The Fifth Circuit and Louisiana state courts have routinely upheld the reformation of overbroad geographic restrictions by striking those parishes in which the employer did not operate. For example, in Arthur J. Gallagher, the Fifth Circuit upheld the reformation of a noncompete agreement, whereby the district court struck 55 of the 64 parishes listed in the agreement because the employer only provided services in the nine remaining parishes. 703 F.3d at 292; see also In re Gulf Fleet Holdings, Inc., 2011 WL 1313901, at *9 (Bankr. W.D. La. Mar. 31, 2011) (“[W]hile Exhibit A lists all 64 parishes, the specific designations of individual parishes allows the court to excise parishes from the scope of the non-competition provision in the Employment Agreement based on the evidence presented at trial.”). Likewise, in Class Action Claim Servs., L.L.C. v. Clark, the Louisiana Fifth Circuit Court of Appeal determined that a noncompete clause was enforceable in only three of the 23 parishes listed in the agreement, since those were the only parishes in which the employer “was actually conducting business.” 892 So.2d 595, 600 (La.App. 2004). And, in Dixie Parking Service, Inc. v. Hargrove, the Louisiana Fourth Circuit Court of Appeal held that a severability clause would allow the court to “delete the nine extraneous parishes listed in the exhibit [to the contract] and apply the reformed contract to those parishes ... in which [the employer] currently operates.” 691 So.2d at 1320.

Here, section 20 of the agreement sets out the following severability clause:

If any provision of this Agreement or any part hereof is invalid, unlawful or incapable of being enforced, by reason of any rule of law or public policy, all other conditions and provisions of this Agreement which can be given effect without such invalid, unlawful or unenforceable provision shall, nevertheless, remain in full force and effect. The parties expressly acknowledge that this Section 20 shall enable a court to modify any provision of Section 12 the court holds to be illegal, invalid, or otherwise incapable of being enforced.

R. Doc. 1-1 at 7 (emphasis added).

In addition to the severability clause, section 12 of the agreement (i.e., the restrictive covenant itself) further provides as to reformation:

If a court of competent jurisdiction determines that any provision or restriction in this Section 12 is unreasonable or unenforceable, said court shall modify such restriction or provision so that it then becomes an enforceable restriction of the activities of Diamond that are competitive with Shelton.

Id. at 5 (emphasis added).

Arguably, then, reformation is not only permitted by the agreement, it is required.

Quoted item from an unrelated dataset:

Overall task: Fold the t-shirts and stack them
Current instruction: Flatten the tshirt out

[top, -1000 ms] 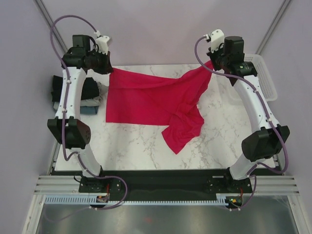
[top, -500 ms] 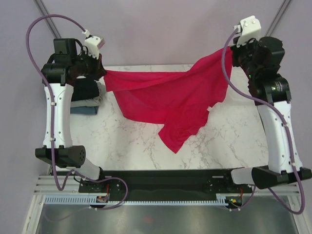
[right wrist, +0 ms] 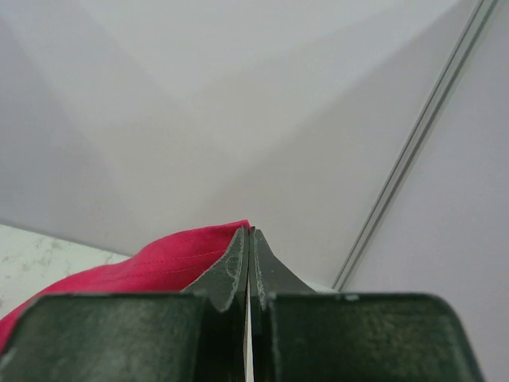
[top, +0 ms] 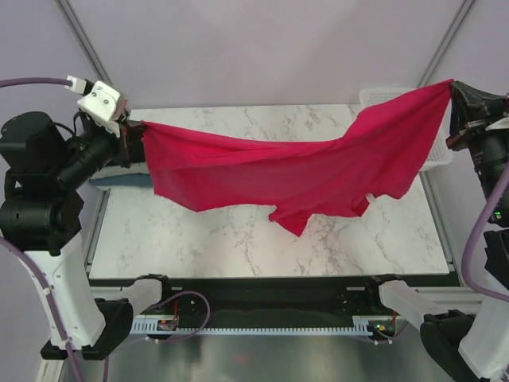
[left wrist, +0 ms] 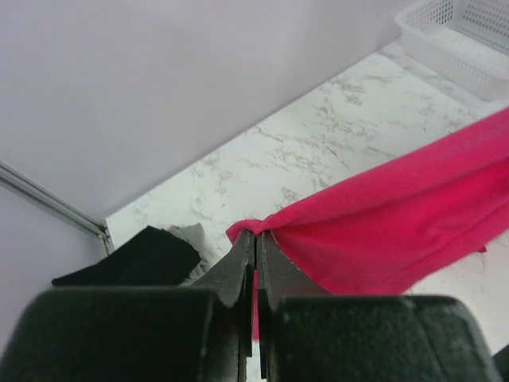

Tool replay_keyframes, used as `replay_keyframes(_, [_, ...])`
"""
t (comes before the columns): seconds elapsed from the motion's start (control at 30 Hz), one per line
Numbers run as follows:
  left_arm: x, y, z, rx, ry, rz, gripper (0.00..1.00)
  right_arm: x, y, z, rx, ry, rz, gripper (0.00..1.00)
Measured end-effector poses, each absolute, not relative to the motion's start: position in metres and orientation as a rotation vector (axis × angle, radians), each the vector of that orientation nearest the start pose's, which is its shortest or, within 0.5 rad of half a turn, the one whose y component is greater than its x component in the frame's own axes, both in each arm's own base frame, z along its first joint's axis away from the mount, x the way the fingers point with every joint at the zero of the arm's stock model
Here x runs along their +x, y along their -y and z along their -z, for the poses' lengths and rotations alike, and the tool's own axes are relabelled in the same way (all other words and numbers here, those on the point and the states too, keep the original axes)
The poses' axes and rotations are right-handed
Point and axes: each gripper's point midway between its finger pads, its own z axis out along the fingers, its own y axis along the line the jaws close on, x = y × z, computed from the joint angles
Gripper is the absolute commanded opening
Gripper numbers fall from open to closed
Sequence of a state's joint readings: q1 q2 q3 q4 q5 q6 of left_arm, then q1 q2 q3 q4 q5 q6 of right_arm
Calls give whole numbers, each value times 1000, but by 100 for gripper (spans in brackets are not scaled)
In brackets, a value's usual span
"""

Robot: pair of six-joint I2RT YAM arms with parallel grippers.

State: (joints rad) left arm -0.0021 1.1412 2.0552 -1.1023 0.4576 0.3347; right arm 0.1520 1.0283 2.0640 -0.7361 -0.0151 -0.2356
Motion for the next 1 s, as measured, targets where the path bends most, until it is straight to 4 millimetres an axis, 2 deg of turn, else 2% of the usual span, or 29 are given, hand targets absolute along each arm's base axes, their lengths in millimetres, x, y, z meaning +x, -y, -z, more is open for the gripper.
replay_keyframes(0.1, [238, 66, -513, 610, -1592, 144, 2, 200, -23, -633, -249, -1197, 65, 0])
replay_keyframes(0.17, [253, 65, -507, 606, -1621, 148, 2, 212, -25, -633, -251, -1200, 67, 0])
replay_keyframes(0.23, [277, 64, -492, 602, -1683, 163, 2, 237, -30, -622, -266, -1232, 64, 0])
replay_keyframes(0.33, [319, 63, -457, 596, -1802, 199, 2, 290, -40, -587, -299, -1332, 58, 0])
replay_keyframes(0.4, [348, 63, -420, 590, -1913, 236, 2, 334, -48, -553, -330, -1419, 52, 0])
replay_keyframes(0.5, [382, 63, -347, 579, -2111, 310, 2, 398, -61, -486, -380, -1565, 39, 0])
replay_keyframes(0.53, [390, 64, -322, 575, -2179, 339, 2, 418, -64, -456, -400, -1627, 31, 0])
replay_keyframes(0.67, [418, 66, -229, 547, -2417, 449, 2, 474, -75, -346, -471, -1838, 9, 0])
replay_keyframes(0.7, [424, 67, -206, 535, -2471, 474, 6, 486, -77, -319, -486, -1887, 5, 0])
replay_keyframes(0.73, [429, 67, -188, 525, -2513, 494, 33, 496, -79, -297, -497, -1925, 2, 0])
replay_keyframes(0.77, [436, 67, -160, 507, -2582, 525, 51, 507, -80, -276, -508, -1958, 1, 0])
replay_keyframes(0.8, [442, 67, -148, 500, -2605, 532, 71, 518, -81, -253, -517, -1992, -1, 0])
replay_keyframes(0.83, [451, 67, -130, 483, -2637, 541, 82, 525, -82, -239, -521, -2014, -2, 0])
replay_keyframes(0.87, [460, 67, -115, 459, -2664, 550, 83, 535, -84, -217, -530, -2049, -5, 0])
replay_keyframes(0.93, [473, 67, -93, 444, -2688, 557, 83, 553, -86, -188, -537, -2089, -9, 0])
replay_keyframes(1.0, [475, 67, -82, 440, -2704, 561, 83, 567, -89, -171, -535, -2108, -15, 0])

Regardless, reading these provisions together and in light of the caselaw allowing for reformation of a restrictive covenant's geographic scope, the restrictive covenant in Diamond's employment agreement is not invalid and unenforceable for being geographically overbroad, as it may be reformed.

b. At a minimum, the restrictive covenant covers the parishes in which Shelton operated tank-cleaning services at the time Diamond resigned .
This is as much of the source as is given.